*ACTION ITEM*
Below are the records; copy each line in them that holds the word "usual".

*TASK INPUT*
- Opening Delimiter -

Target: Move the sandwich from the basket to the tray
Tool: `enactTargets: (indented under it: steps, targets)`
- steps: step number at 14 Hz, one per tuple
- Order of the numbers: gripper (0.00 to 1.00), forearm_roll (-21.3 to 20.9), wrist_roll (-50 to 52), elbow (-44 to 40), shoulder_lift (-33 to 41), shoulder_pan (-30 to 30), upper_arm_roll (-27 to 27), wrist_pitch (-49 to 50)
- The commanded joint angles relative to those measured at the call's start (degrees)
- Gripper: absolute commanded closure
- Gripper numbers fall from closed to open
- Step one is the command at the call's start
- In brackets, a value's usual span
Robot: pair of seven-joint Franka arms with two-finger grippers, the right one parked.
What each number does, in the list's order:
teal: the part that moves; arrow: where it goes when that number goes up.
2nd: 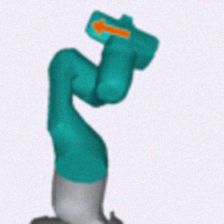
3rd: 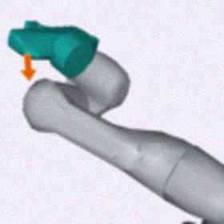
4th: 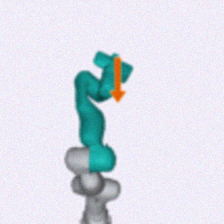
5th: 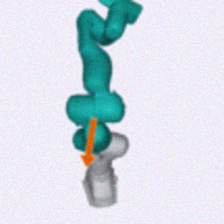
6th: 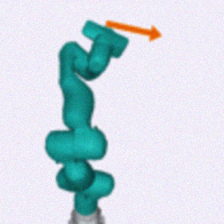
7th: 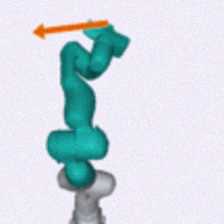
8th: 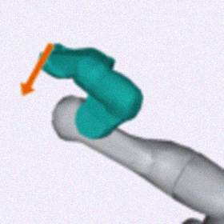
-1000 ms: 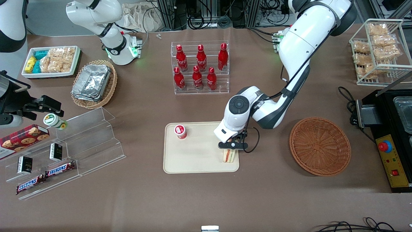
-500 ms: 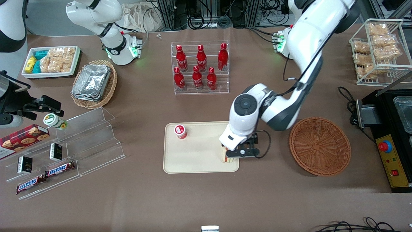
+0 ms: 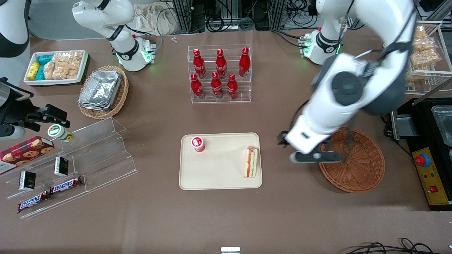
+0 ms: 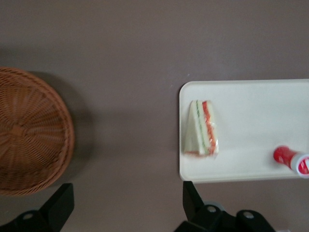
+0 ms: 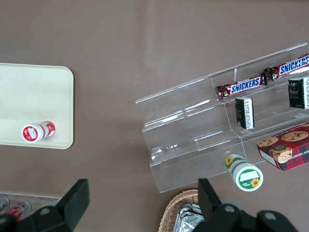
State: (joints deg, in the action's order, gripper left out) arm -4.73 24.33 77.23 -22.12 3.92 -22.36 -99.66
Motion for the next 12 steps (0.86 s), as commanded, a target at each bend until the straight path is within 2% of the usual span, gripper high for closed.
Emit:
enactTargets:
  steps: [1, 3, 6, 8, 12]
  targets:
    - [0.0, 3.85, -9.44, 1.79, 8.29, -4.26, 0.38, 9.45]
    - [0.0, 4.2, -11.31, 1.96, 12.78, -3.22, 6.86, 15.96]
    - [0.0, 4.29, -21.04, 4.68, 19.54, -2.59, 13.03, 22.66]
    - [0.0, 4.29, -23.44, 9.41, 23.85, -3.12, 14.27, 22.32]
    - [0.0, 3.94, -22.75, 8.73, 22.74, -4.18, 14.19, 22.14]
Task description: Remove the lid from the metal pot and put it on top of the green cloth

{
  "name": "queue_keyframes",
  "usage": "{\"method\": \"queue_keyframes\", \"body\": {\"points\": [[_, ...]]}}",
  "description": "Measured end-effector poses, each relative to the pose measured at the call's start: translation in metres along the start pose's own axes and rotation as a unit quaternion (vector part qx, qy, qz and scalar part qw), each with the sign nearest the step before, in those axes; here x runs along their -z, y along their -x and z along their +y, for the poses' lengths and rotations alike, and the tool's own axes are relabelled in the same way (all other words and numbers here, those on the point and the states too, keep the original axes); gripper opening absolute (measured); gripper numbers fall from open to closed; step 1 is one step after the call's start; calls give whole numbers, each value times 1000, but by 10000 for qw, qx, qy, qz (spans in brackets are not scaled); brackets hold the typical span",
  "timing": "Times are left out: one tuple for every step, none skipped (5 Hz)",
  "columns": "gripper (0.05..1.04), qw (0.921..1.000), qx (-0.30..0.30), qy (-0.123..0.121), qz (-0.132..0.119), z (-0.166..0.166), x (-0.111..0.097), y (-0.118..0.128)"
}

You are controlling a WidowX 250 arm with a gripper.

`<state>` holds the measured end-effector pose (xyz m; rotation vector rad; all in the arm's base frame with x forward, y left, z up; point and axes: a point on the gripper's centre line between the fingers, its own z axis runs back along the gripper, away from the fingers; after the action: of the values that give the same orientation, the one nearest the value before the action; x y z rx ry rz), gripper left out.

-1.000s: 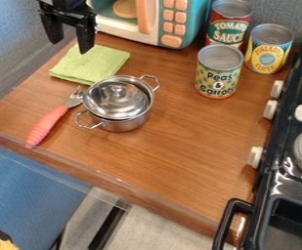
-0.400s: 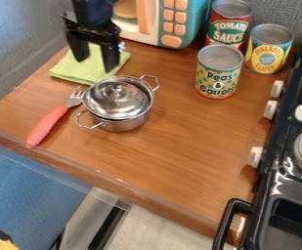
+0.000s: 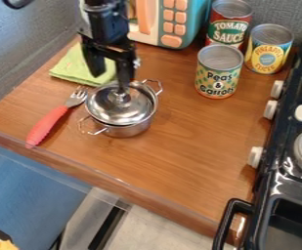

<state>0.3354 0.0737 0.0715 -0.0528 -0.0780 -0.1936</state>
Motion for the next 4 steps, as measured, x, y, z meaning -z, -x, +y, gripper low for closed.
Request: {"method": "queue_keyframes", "body": {"points": [[998,9998,176,0,11,-17,2,2],[998,9993,190,-164,-259,-22,-19,-3],[999,9992,249,-127,-285,-24,-20,-2],[999,9993,297,-108,-184,-27,-16,8]]}}
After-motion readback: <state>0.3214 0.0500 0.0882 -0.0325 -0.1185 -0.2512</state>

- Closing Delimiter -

*FINISHED TASK*
- In brackets, a value's usual span
Motion for the next 12 steps (0.86 s), as commanded, a target at each bend until the straight path is within 2% of the usual span, gripper high for closed.

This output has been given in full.